# 9: Gases

- Page ID
- 284427

## Gas Properties

Exercise \(\PageIndex{1a}\)

A pressure of 1.00 atm has a metric equivalent of 1.01 × 10^{5} ________.

**Answer**-
Pascals

Exercise \(\PageIndex{1b}\)

Which of the following is the largest value of pressure?

a. 0.716 atm b. 18.3 in Hg c. 972 mm Hg d. 14.9 psi e. 86572 Pa

**Answer**-
c. 972 mm Hg

Convert all to same units.

a. 0.716 atm

b. \(\large \frac{18.3 in Hg}{29.9213 (\frac{atm}{in Hg})} = 0.612\;atm\)

c. \(\large \frac{972 mm Hg}{760 (\frac{atm}{mm Hg})}=1.28\;atm\)

d. \(\large \frac{14.9 psi}{14.7\frac{atm}{psi}}=1.01\;atm\)

e. \(\large \frac{86572 Pa}{1.01*10^{5}\frac{atm}{Pa}}=0.857\;atm\)

Exercise \(\PageIndex{1c}\)

A particular gas exerts a pressure of 356 mm Hg. What is this pressure in units of bar? (1 atm = 760 mm Hg = 101.3 kPa = 1.013 bar)

**Answer**-
0.473 bar

Exercise \(\PageIndex{1d}\)

The local weather forecaster reports that the current barometric pressure is 15.9 inches of mercury. What is the current pressure in atmospheres?

**Answer**-
0.531 atm

Exercise \(\PageIndex{1e}\)

It is possible to make a barometer using a liquid other than mercury.
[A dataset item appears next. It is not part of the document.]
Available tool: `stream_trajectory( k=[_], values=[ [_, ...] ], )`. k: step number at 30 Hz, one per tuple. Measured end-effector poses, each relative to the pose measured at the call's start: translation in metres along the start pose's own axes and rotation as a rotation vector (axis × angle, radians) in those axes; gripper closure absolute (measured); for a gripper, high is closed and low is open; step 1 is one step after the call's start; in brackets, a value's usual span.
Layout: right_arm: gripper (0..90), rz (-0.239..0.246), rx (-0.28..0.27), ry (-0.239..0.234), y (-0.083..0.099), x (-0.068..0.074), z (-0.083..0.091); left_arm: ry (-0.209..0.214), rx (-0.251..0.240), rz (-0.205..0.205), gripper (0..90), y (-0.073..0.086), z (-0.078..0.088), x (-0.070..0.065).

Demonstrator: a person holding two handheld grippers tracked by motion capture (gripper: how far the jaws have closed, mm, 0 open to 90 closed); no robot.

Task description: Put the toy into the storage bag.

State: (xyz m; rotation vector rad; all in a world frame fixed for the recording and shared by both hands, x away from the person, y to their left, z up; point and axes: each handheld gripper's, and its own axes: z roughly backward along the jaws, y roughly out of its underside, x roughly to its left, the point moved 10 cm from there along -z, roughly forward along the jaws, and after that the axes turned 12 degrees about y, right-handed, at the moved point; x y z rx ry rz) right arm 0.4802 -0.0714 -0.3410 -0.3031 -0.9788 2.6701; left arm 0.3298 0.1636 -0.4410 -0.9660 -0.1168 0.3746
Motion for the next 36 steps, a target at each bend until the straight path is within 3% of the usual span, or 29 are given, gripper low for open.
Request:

What would be the height (in meters) of a column of dichloromethane at a pressure of 0.790 atm, given that 0.790 atm is equal to a 0.758 m column of mercury and the densities of mercury and dichloromethane are 13.5 g/cm^{3} and 1.33 g/cm^{3}, respectively.

**Answer**-
7.69 m

\(\large d=\frac{P_{atm}}{hg}\) can be used to find the height in a column.

Use a ratio with the pressure in atm is equal to one.

\(\large \frac{P_{CH_{2}Cl_{2}}}{P_{Hg}}=\frac{d_{CH_{2}Cl_{2}}*g*h_{CH_{2}Cl_{2}}}{d_{Hg}*g*h_{Hg}}\)

\(\large \frac{0.790}{0.790}=\frac{1.33*981*h_{CH_{2}Cl_{2}}}{13.5*981*60}\) Note: Converted to cm from m.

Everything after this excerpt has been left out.